> **Instructions to follow**: Write out each line exactly, starting with the one containing "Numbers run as" and stopping after the last line of the listing below.

> **Data below**:
/---

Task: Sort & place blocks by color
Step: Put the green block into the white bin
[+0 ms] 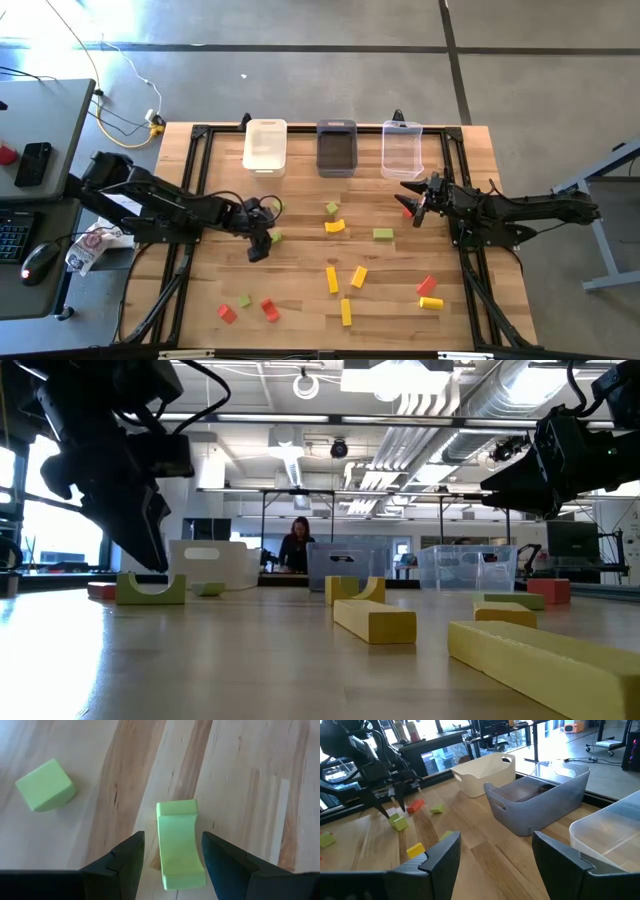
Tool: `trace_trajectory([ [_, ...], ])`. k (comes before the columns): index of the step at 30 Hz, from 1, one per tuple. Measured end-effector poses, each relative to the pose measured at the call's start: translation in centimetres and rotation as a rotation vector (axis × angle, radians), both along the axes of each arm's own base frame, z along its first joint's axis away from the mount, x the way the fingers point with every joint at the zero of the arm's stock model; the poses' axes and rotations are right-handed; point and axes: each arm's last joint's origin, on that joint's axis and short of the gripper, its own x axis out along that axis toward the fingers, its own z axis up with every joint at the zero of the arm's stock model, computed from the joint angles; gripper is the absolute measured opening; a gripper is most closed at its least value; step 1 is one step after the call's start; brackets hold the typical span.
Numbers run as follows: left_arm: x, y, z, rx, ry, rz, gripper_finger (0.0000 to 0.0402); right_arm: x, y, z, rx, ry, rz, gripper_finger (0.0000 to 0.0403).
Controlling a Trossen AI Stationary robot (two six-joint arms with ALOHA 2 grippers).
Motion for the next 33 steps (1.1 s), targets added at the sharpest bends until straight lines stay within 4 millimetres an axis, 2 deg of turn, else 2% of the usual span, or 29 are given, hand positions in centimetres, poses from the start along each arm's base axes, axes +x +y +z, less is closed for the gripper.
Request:
trace_trajectory([
  [22,1.3,-0.7,-3.0,0.000,0.079,-0.029,0.0182,0.0,0.0,0.0,0.000,0.004,0.000,0.0232],
  [25,1.3,-0.6,-3.1,0.009,0.081,-0.025,0.0164,0.0,0.0,0.0,0.000,0.005,0.000,0.0232],
  [30,1.3,-0.6,-3.0,0.022,0.078,-0.056,0.0101,0.0,0.0,0.0,0.000,0.004,0.000,0.0232],
  [33,1.4,-0.6,-3.0,0.024,0.074,-0.070,0.0097,0.0,0.0,0.0,0.000,0.005,0.000,0.0232],
])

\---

> **Reply to the exercise**:
Numbers run as follows: left_arm: x, y, z, rx, ry, rz, gripper_finger (0.0000 to 0.0402); right_arm: x, y, z, rx, ry, rz, gripper_finger (0.0000 to 0.0403).
Controlling a Trossen AI Stationary robot (two six-joint arms with ALOHA 2 grippers).
Motion for the next 33 steps (1.1 s), targets added at the sharpest bends until straight lines stay within 4 millimetres an axis, 2 deg of turn, else 2% of the usual span, or 29 are given, hand positions in centimetres, poses from the start along each arm's base axes, axes +x +y +z, less is closed for the gripper.
Request:
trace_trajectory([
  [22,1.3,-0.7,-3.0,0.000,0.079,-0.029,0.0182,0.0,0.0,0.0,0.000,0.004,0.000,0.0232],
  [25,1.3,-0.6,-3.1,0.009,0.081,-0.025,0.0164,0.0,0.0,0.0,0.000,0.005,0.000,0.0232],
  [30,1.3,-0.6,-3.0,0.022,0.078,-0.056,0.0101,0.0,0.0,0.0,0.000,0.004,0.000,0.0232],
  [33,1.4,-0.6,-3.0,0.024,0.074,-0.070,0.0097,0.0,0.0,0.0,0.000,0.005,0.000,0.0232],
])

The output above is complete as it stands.